**Goal of the exercise:** Return only the line that contains "Presence check: is any long" and each line after it, through the last line of the data below, copied exactly.
+++
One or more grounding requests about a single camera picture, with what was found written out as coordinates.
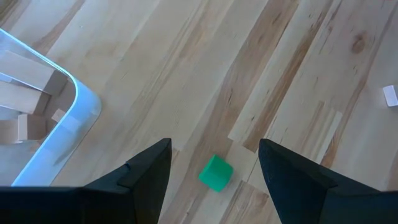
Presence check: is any long natural wooden block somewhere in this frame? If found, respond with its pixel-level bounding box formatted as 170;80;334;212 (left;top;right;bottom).
382;85;398;108

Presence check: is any clear plastic bin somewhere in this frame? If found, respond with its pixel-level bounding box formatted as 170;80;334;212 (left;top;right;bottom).
0;27;103;187

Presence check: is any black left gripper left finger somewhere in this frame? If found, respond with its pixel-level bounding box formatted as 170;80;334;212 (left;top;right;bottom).
0;138;173;224

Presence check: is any natural rectangular wooden block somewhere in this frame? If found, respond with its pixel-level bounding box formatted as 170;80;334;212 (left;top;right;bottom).
0;49;68;96

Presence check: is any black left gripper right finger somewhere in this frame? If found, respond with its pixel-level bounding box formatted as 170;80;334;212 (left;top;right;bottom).
258;138;398;224

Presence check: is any small natural wooden block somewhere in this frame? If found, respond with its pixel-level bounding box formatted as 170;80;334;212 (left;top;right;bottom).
+++
**Your solution:**
Presence check: is any long natural wooden block somewhere in this frame? If found, respond with its pixel-level bounding box formatted as 170;80;334;212 (left;top;right;bottom).
382;85;398;108

Presence check: is any clear plastic bin somewhere in this frame? If found, respond with its pixel-level bounding box formatted as 170;80;334;212 (left;top;right;bottom).
0;27;103;187

Presence check: is any black left gripper left finger somewhere in this frame? If found, respond with its pixel-level bounding box formatted as 170;80;334;212 (left;top;right;bottom).
0;138;173;224

Presence check: is any natural rectangular wooden block somewhere in this frame? If found, respond with its pixel-level bounding box formatted as 170;80;334;212 (left;top;right;bottom).
0;49;68;96

Presence check: is any black left gripper right finger somewhere in this frame? If found, respond with its pixel-level bounding box formatted as 170;80;334;212 (left;top;right;bottom).
258;138;398;224

Presence check: is any small natural wooden block somewhere in this frame? If found, respond with its pixel-level bounding box formatted as 170;80;334;212 (left;top;right;bottom).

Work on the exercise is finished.